We’ve been going through a very difficult phase trying to decide whether or not naptime is still a necessity. Mason has never been a sound sleeper, but recently putting him to bed at night has become quite the ordeal. Even if we start the process at 8:00pm, he sometimes takes over an hour to fall asleep. So, we decided to try skipping the mid-day snooze to see if that would help. Initially, it seemed to be working because he was drifting off more quickly at night, but then he started getting extremely cranky midafternoon. Eventually, I guess, the lack of sleep accumulated because he was absolutely miserable for 2 days straight. We attempted to dine out at restaurants twice over that weekend and had to leave before even placing our orders. Oh, and we received plenty of disapproving glares as we carried our kicking and screaming toddler out into the parking lot.
Before I had Mason, I thought I knew exactly the type of mom I wanted to be one day. I had a very clear vision in my head of what motherhood would look like and some seriously high expectations. I can think of so many things I swore my children would never do – like watching TV, or playing on an iPad at the table while at a restaurant, or throwing a temper tantrum out in public.
kid would never.
kid would know better.
I would be able to control my
Then, something incredibly humbling and eye opening happened: I actually became a mother. I quickly learned that my preconceived notions about parenting were pretty unrealistic. If there is one thing I’ve come to know (and I’m still pretty new at this since Mason is just a toddler), it’s that you learn as you go. Parenting style is not one-size-fits all for moms and dads OR kids. Heck, it’s not even one-size-fits most! Even if you’re on your second or third child, what works for them might not be effective with baby number four.
It’s always a good idea to educate yourself and try to prepare for the challenges that parenthood will inevitably bring. There are various parenting self-help books available and, of course, an experienced mom or dad may be able to offer a pointer or two. But even if you do access all your resources – guess what? You’re going to make mistakes because you’re human and child-rearing is not a perfect science. I promise that nobody has it completely figured out.
I’ve been guilty of comparing myself to those “perfect” moms on social media. You know the ones I’m talking about. We all have those pictures on our news feeds that portray a Pinterest-addicted, always happy, never stressed, fashionably dressed and impeccably groomed mom. Guess what? Even she
doesn’t have all the answers and I’m willing to bet she falls apart behind the camera, just like we all do. And who knows -maybe she thinks the same thing when she sees my pictures, too!
So the next time you find yourself wishing the earth could swallow you whole while your child pitches a fit at the grocery store and it feels like the whole world is staring, remember that you are not alone! And if you happen to be sitting in the booth next to the family whose outing has been cut short due to a tantrum, maybe you could offer a sympathetic smile to remind them that they aren’t the first and definitely won’t be the last.

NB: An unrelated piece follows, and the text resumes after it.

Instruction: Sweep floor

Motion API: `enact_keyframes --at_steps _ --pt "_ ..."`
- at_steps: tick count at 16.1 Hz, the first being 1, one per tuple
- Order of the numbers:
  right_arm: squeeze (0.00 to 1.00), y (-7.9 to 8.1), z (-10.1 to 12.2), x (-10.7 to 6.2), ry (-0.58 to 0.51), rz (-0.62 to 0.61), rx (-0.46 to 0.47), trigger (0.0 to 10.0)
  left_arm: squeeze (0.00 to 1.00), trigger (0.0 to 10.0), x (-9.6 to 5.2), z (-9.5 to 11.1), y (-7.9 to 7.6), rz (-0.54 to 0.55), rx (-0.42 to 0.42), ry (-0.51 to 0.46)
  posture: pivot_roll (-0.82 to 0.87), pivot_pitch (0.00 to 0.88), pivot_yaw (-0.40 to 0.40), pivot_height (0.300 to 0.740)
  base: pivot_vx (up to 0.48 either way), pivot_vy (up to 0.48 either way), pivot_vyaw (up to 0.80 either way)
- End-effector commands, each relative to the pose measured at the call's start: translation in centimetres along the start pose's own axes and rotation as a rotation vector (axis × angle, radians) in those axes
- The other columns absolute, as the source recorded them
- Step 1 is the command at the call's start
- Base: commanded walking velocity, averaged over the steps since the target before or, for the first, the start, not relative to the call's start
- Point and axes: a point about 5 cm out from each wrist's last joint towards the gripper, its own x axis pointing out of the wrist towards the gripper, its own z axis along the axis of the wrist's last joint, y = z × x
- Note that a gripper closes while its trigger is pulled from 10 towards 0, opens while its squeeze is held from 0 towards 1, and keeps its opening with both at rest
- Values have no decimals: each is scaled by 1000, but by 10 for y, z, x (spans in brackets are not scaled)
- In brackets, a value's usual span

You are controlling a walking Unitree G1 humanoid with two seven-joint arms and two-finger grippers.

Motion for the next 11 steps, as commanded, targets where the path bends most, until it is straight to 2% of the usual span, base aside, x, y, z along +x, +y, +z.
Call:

Our sleep struggles continue. Mason refused to nap at school yesterday and fell asleep quickly in the evening. However, he was up shortly after midnight sobbing uncontrollably and calling for his daddy. I’m not sure what happened – we’re thinking he probably had a bad dream. We’ll eventually solve this nap dilemma, but in the meantime we are doing the best we can, one day at a time. We’ll never have all the answers, but we will always give him all our love, and that’s more than enough.